The US Food and Drug Administration (FDA) has granted orphan drug designation to PU-H71 to treat patients with myelofibrosis.
The drug specifically targets the epichaperome, a network of high-molecular-weight complexes found in multiple diseases, including cancer and neurologic disorders. These complexes enhance cellular survival, irrespective of tissue of origin or genetic background.
According to research published in Nature Reviews Cancer, Pu-H71 interferes with the epichaperome function in diseases and does not affect normal cells.
PU-H71 is being evaluated in a phase 1b trial in myelofibrosis and advanced metastatic breast cancer.
“In myelofibrosis, the epichaperome plays a central role in optimizing the JAK-STAT pathway,” said Srdan Verstovsek, MD, PhD, “allowing JAK2 to form dimers that evade inhibition with a JAK2 inhibitor such as ruxolitinib.”
“By inhibiting epichaperome function and breaking this mechanism, we believe PU-H71 can increase anti-cancer activity of JAK2 inhibitors,” he said. Dr Verstovsek, of the MD Anderson Cancer Center in Houston, Texas, is lead clinical research advisor for the phase 1b myelofibrosis study.
Phase 1b Study (NCT01393509)
This is a multicenter study designed to assess the safety, tolerability, pharmacokinetic and preliminary efficacy of PU-H71 in patients taking concomitant ruxolitinib.
The safety expansion phase of the trial is open for accrual only to patients with myeloproliferative neoplasms (MPNs).
These patients must have been on ruxolitinib for at least 3 months, be on a stable dose for at least 1 month prior to enrollment and be taking at least 5 mg twice daily.
Patients must have persistent disease manifestations, despite ruxolitinib therapy. These include persistent splenomegaly, abnormal blood counts, persistent constitutional symptoms, residual fibrosis in bone marrow (2+ or greater), or measurable allele burden as evidenced by clonal JAK2 or MPL mutation.

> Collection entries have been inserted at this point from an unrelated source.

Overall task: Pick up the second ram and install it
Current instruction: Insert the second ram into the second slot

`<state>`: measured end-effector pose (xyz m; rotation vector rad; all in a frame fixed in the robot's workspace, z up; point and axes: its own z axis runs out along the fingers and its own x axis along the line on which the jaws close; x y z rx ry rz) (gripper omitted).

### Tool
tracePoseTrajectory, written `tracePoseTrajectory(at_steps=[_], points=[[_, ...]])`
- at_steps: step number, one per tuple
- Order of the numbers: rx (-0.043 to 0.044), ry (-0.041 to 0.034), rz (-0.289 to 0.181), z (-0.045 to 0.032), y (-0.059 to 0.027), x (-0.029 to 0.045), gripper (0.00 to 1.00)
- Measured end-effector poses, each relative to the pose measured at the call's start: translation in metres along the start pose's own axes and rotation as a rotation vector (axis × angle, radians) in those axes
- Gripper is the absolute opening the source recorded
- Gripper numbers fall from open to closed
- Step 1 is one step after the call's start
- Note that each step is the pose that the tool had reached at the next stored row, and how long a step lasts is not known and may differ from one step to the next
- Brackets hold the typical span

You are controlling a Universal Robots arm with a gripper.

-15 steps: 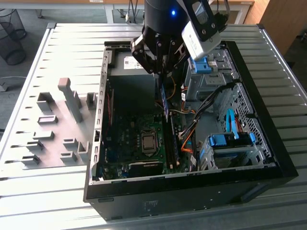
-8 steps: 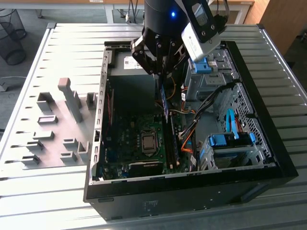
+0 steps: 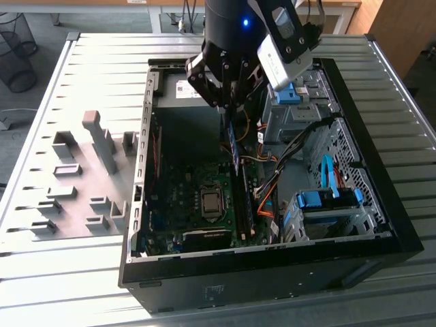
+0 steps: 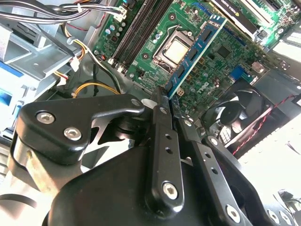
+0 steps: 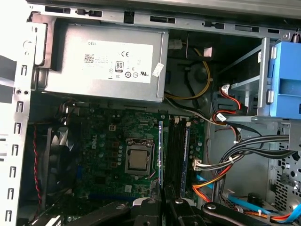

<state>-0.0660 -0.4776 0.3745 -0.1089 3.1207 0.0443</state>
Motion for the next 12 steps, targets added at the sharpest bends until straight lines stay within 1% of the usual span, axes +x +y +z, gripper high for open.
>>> tracePoseTrajectory(at_steps=[12], points=[[0.0, 0.0, 0.0, 0.0038, -0.0001, -0.0002, 0.14]])
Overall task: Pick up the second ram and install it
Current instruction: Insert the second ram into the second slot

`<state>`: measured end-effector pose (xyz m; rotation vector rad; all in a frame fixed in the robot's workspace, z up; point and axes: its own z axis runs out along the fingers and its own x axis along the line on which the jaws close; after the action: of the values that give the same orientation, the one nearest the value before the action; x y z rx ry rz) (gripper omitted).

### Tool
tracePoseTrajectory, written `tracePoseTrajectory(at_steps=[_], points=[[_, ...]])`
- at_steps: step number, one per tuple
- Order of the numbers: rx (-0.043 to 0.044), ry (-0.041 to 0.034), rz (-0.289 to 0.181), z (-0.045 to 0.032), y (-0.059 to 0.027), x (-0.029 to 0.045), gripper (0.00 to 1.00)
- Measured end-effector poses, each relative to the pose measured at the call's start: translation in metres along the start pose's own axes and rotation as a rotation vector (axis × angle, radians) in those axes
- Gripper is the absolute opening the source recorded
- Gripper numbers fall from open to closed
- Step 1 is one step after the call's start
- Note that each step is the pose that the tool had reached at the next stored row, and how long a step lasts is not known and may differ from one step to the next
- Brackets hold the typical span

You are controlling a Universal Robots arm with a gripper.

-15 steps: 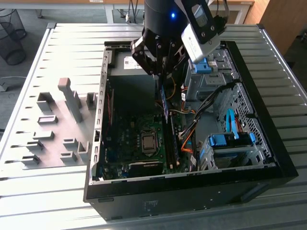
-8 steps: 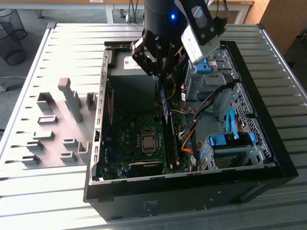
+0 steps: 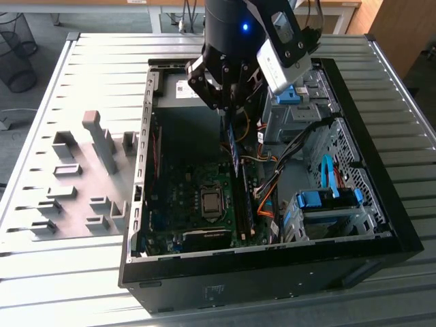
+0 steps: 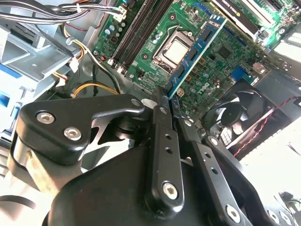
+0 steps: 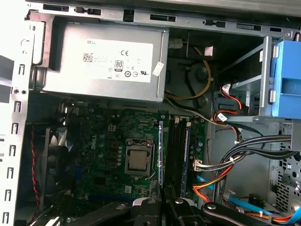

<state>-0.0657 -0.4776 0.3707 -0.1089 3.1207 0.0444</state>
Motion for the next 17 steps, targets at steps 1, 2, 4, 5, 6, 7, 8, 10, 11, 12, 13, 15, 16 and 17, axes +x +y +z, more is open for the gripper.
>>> tracePoseTrajectory(at_steps=[1, 2, 4, 5, 6, 7, 8, 10, 11, 12, 13, 15, 16, 17], points=[[0.0, 0.0, 0.0, 0.001, -0.0001, -0.0007, 0.14], [0.0, 0.0002, 0.0, 0.0024, -0.0002, -0.0015, 0.14], [0.0001, 0.0006, 0.005, 0.0051, -0.0004, -0.0032, 0.14], [0.0001, 0.0007, 0.008, 0.0063, -0.0005, -0.0041, 0.14], [0.0002, 0.0007, 0.011, 0.0076, -0.0006, -0.0052, 0.14], [0.0002, 0.001, 0.014, 0.0089, -0.0007, -0.0062, 0.14], [0.0002, 0.0012, 0.017, 0.0103, -0.0008, -0.0067, 0.14], [0.0006, 0.0012, 0.024, 0.0124, -0.0008, -0.0071, 0.14], [0.001, 0.0011, 0.027, 0.0132, -0.0008, -0.0071, 0.14], [0.0016, 0.001, 0.032, 0.0139, -0.0009, -0.0071, 0.14], [0.0017, 0.0009, 0.038, 0.0147, -0.0009, -0.0071, 0.14], [0.0019, 0.0006, 0.046, 0.0165, -0.001, -0.0074, 0.14], [0.002, 0.0006, 0.047, 0.0172, -0.001, -0.0076, 0.14], [0.002, 0.0006, 0.047, 0.018, -0.0011, -0.0078, 0.14]])
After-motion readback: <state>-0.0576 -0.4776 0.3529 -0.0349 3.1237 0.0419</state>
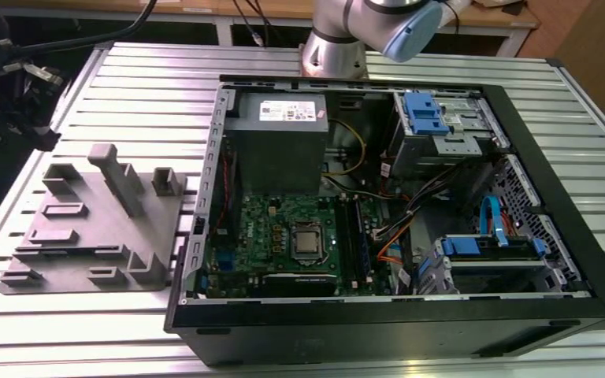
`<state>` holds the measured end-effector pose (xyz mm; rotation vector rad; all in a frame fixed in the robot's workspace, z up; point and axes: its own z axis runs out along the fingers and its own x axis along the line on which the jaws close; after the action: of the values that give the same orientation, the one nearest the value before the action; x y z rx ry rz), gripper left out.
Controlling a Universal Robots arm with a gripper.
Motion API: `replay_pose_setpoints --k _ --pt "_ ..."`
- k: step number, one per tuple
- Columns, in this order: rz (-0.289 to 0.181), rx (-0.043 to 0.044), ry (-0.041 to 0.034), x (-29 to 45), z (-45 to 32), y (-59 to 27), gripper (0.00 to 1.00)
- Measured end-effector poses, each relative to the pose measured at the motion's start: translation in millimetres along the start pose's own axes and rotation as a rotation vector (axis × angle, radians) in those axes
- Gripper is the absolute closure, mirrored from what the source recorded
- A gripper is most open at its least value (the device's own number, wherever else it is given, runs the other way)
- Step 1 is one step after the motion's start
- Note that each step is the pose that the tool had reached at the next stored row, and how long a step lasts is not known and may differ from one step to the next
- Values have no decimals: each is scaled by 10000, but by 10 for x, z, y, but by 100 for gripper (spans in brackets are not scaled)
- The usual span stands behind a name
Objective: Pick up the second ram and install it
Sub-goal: 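Reach for the second ram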
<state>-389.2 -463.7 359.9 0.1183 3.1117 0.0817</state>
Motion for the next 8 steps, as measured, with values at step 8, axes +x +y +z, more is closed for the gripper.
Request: replay_pose_setpoints --k 8 --pt "-1 1 1 73 94 -104 93"
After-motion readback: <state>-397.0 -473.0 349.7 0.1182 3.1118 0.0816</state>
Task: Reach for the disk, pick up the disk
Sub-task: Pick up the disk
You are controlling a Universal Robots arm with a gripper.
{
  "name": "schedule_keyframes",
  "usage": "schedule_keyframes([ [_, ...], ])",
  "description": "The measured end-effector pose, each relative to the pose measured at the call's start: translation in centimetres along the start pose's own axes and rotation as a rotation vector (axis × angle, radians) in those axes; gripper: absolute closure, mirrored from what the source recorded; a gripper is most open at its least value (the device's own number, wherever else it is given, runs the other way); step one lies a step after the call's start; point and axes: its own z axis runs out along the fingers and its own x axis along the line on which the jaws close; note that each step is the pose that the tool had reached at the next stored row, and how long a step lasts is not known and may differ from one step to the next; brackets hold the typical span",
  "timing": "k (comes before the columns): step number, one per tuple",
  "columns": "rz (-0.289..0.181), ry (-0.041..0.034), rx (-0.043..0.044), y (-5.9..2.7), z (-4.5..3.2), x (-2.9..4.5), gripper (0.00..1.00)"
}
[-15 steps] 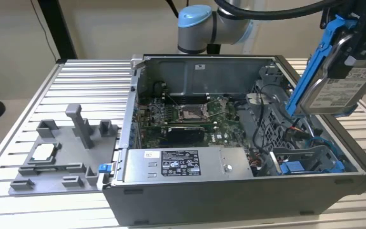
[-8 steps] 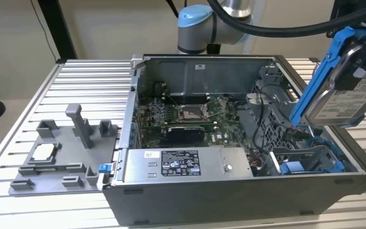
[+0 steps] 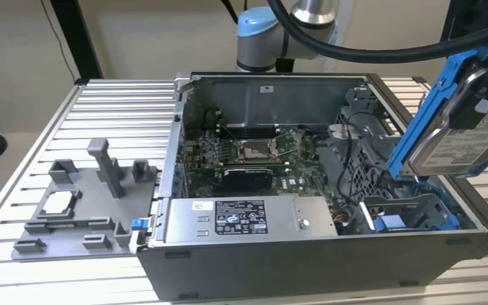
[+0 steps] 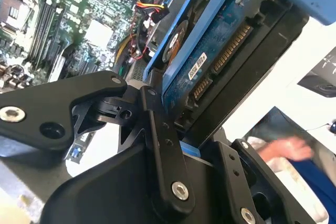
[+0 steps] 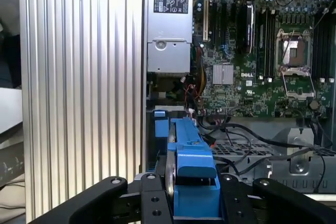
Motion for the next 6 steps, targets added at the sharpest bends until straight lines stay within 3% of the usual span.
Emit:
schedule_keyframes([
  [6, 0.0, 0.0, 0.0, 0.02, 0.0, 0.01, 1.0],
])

Samus Therapeutics, the developer of PU-H71, announced, simultaneously with the orphan drug designation, the dosing of the first patient in the phase 1b myelofibrosis study.
“Targeting the epichaperome offers an exciting new avenue for treating myelofibrosis and related diseases,” Dr Verstovsek said.
“I look forward to seeing how the combination of these therapies can affect outcomes in patients for whom this resistance is associated with poor prognoses.”